| Exercise details |
Only the lines from the one with "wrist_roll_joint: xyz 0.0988" through the final line below belong in the answer, copied exactly and without pictures.

*** Block opens ***

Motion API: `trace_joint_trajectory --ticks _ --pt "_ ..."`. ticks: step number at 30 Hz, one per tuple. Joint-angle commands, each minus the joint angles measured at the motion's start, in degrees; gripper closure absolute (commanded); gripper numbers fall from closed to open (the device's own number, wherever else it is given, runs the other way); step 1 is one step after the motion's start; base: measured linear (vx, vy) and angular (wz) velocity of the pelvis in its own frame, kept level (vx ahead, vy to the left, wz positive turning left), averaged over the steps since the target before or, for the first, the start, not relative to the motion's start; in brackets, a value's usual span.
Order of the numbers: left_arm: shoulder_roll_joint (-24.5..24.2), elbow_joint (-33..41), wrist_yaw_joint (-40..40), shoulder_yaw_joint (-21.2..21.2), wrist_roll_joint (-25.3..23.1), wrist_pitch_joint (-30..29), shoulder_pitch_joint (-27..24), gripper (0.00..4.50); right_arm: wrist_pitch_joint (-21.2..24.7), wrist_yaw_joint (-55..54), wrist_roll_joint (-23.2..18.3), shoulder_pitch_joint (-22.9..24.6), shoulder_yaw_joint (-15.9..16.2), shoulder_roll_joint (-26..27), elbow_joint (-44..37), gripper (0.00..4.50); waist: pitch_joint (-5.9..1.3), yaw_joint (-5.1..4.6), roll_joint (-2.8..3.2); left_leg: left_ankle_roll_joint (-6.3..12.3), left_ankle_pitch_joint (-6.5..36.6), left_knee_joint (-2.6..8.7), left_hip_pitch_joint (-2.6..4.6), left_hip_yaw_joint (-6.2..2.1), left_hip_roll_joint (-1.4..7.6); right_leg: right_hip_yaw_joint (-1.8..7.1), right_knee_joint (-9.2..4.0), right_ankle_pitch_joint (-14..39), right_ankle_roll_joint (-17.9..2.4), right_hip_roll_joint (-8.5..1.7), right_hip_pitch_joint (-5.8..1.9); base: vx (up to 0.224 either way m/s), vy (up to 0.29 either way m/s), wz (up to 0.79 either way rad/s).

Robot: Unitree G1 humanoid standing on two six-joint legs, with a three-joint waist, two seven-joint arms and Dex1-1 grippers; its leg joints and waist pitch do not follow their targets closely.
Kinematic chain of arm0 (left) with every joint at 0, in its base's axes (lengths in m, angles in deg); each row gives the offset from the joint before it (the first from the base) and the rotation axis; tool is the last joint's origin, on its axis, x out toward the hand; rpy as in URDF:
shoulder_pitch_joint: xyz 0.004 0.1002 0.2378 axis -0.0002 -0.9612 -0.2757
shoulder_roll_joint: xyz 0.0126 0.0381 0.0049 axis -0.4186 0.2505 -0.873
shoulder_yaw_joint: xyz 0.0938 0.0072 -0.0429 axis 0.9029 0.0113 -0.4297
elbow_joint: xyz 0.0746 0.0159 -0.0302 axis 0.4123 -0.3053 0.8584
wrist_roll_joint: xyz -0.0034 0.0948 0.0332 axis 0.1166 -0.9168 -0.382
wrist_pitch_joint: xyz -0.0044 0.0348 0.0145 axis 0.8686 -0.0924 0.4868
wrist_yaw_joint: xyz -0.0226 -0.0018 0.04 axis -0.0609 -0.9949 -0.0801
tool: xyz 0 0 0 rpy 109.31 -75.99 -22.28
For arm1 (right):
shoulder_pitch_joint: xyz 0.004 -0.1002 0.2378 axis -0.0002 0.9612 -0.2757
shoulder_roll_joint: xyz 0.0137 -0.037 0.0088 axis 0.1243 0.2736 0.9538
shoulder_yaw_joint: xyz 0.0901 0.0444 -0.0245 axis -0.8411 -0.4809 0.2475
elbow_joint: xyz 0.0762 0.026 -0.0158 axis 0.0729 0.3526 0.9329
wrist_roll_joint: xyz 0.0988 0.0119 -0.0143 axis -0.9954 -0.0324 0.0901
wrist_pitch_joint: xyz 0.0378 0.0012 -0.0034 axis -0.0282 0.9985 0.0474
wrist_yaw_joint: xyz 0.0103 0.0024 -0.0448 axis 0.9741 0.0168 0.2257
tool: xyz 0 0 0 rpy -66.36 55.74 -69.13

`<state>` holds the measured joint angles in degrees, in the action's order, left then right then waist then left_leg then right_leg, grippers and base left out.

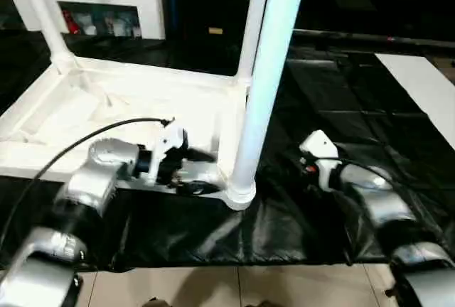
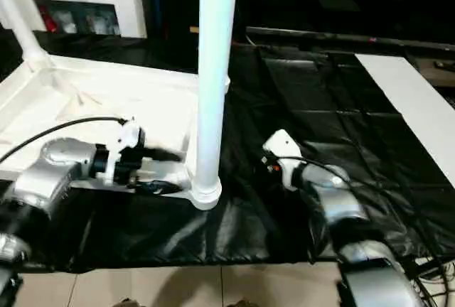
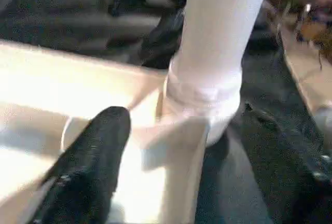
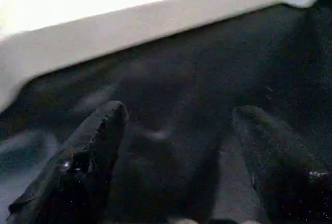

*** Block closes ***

| Problem solution |
wrist_roll_joint: xyz 0.0988 0.0119 -0.0143 axis -0.9954 -0.0324 0.0901
wrist_pitch_joint: xyz 0.0378 0.0012 -0.0034 axis -0.0282 0.9985 0.0474
wrist_yaw_joint: xyz 0.0103 0.0024 -0.0448 axis 0.9741 0.0168 0.2257
tool: xyz 0 0 0 rpy -66.36 55.74 -69.13

`<state>` holds the measured joint angles in degrees, in the action's order, left then right then waist then left_leg then right_leg, grippers and base left out.

Nothing else is needed to complete the exercise.